Tassilo Horn <address@hidden> writes:

> Przemysław Wojnowski <address@hidden> writes:
>
>>>> I don't. I have no problem spending time to replace "char const *"
>>>> into "const char *". Browsing through a code base that I want to get
>>>> familiar with and fixing a small annoyance doesn't sound bad to me.
>>>
>>> Pointless churn. Find something that fixes an bug, or adds a useful
>>> new feature, and work on that. You will find it more rewarding, and
>>> other users and developers will find your contribution more helpful.
>>
>> Refactorings that increase maintainability (like this one) are very
>> useful to other developers.
>>
>> Such changes, even small, accumulate towards something that can be
>> called a "maintainable system".  In (wannabe) healthy systems it is
>> everyday practice.
>
> OTOH, they reduce the helpfulness version control offers to new and old
> developers.  I.e., it's good when "git blame" shows you the last changes
> which actually changed the code, and switching "char const *" to "const
> char *" or vice versa are no real changes.

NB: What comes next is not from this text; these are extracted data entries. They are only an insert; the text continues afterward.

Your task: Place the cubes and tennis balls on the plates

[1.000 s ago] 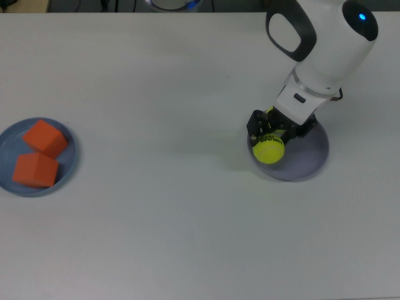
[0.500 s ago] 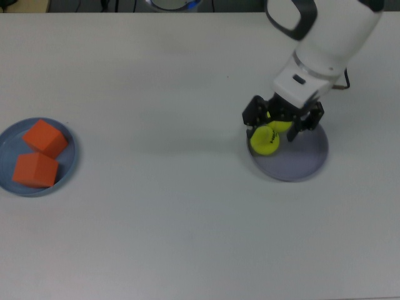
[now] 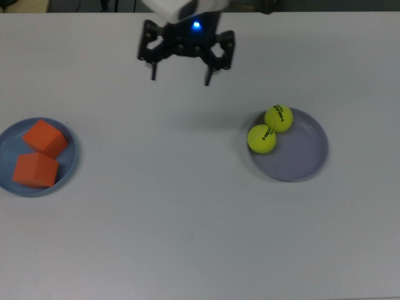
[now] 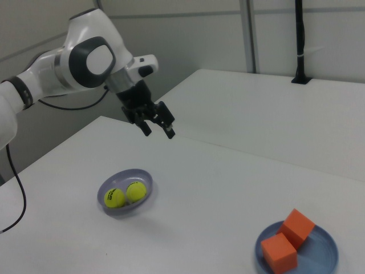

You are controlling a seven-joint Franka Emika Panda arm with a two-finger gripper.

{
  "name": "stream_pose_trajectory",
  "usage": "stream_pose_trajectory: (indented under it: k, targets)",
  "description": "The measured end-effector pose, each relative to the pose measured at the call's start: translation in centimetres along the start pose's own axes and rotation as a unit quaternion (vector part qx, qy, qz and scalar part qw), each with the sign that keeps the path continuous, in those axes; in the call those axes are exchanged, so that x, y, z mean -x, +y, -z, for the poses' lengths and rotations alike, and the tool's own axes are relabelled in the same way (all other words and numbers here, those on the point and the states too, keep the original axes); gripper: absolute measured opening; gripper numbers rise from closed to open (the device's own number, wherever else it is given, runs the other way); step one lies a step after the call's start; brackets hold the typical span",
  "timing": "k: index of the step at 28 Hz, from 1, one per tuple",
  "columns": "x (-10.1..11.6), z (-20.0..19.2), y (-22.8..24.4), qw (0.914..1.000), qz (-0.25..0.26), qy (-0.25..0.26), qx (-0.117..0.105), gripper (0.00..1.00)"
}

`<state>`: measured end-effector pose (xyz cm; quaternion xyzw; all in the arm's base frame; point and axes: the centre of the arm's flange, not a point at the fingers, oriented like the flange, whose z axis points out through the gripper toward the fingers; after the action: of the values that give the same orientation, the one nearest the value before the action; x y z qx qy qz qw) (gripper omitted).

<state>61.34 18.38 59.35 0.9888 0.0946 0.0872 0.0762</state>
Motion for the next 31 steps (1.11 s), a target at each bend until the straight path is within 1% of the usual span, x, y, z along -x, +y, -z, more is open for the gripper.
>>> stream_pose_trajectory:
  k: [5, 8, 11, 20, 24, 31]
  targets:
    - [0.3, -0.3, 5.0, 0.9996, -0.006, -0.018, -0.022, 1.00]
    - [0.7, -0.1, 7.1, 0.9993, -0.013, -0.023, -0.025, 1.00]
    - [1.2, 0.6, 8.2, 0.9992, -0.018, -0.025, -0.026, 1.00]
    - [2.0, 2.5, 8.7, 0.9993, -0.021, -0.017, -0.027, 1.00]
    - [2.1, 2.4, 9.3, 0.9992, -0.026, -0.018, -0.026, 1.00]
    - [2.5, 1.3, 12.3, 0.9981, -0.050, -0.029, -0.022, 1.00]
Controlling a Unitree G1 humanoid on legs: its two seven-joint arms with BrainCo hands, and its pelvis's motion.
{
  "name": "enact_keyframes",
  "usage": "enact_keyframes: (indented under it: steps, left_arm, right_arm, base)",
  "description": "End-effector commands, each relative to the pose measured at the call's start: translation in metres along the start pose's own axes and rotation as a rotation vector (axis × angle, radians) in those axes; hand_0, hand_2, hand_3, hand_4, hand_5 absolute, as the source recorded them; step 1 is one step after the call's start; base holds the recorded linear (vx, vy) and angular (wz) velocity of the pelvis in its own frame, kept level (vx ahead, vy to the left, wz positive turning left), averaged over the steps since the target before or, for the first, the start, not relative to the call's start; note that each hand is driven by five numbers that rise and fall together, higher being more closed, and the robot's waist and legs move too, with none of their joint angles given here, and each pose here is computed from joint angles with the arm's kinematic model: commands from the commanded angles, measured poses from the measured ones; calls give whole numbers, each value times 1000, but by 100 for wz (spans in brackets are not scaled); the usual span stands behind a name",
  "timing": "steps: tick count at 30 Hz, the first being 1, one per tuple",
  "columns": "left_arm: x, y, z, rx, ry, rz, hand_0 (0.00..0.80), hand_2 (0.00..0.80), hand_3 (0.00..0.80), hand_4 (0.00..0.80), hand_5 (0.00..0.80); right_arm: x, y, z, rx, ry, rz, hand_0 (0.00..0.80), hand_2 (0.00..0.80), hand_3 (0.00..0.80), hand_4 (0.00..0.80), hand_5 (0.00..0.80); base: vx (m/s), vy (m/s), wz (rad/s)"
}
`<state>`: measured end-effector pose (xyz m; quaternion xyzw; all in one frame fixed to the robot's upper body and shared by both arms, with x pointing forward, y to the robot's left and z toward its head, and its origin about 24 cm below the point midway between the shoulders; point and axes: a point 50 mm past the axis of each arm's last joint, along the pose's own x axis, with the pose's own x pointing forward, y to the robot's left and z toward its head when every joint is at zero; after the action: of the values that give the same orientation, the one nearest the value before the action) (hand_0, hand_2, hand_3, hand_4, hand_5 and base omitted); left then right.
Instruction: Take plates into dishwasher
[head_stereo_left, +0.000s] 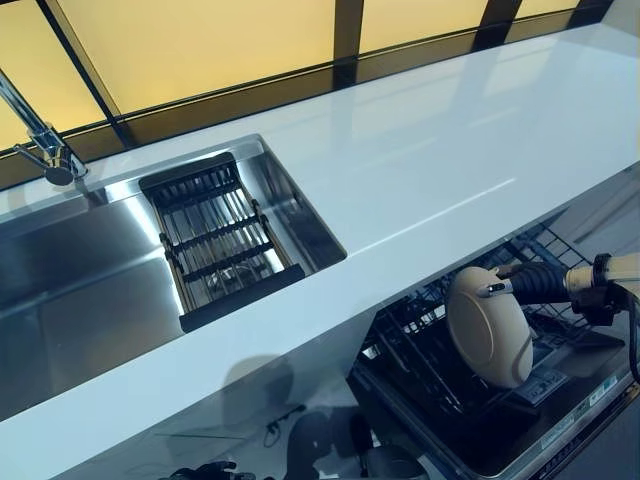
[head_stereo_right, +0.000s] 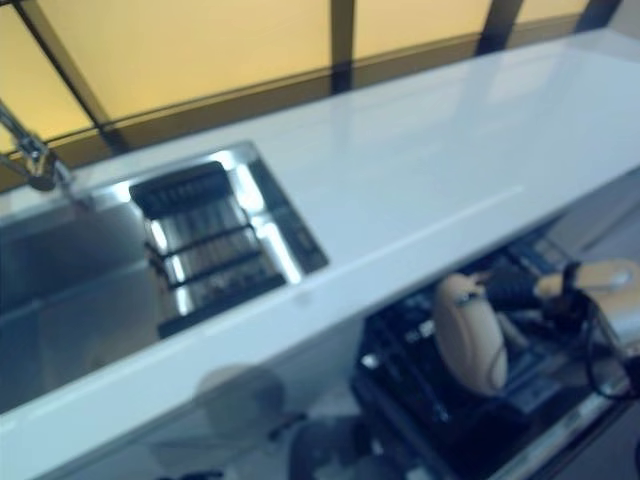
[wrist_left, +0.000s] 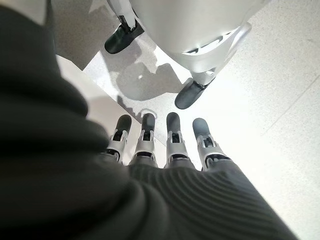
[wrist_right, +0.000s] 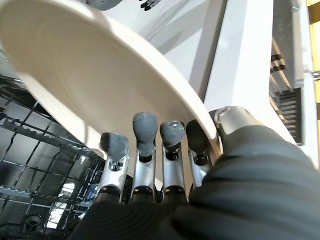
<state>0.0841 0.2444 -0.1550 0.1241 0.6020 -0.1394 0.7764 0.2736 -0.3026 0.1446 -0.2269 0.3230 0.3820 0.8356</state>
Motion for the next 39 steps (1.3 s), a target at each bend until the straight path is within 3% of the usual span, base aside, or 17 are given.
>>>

I've seen this excuse before. Doesn't it mean that there's a flaw in the
"git blame" workflow rather than in the refactoring commits?  Besides,
"git blame" provides a way to specify a range of revisions that you're
interested in.

Personally, looking through the revision history in order to understand
code is a last resort for me. The code should be written and documented
well enough to be understandable at the current revision. This is
further magnified by the fact that we release source tarballs, which
should be self-containing.

> In the same vein, it's of course good to have one consistent indentation
> style, one consistent style of setting braces, one consistent style of
> naming variables, etc.  But I'd suggest to clean up the non-conforming
> parts only when you do significant changes in that area anyhow.

You mean:

    /* TODO: change "char const *" to "const char *" when an opportunity arises
      to change foo */
    void foo (char const *bar);

This doesn't sound like a sustainable and healthy approach.

In the same vein, concerning the matter of one consistent indentation
style, on occasion I've received complaints of producing too large
whitespace diffs when changing Elisp functions. On those occasions I
had to twist myself into never using `indent-sexp' and inserting the
appropriate amount of mixed tabs and spaces with "C-q". It wasn't fun.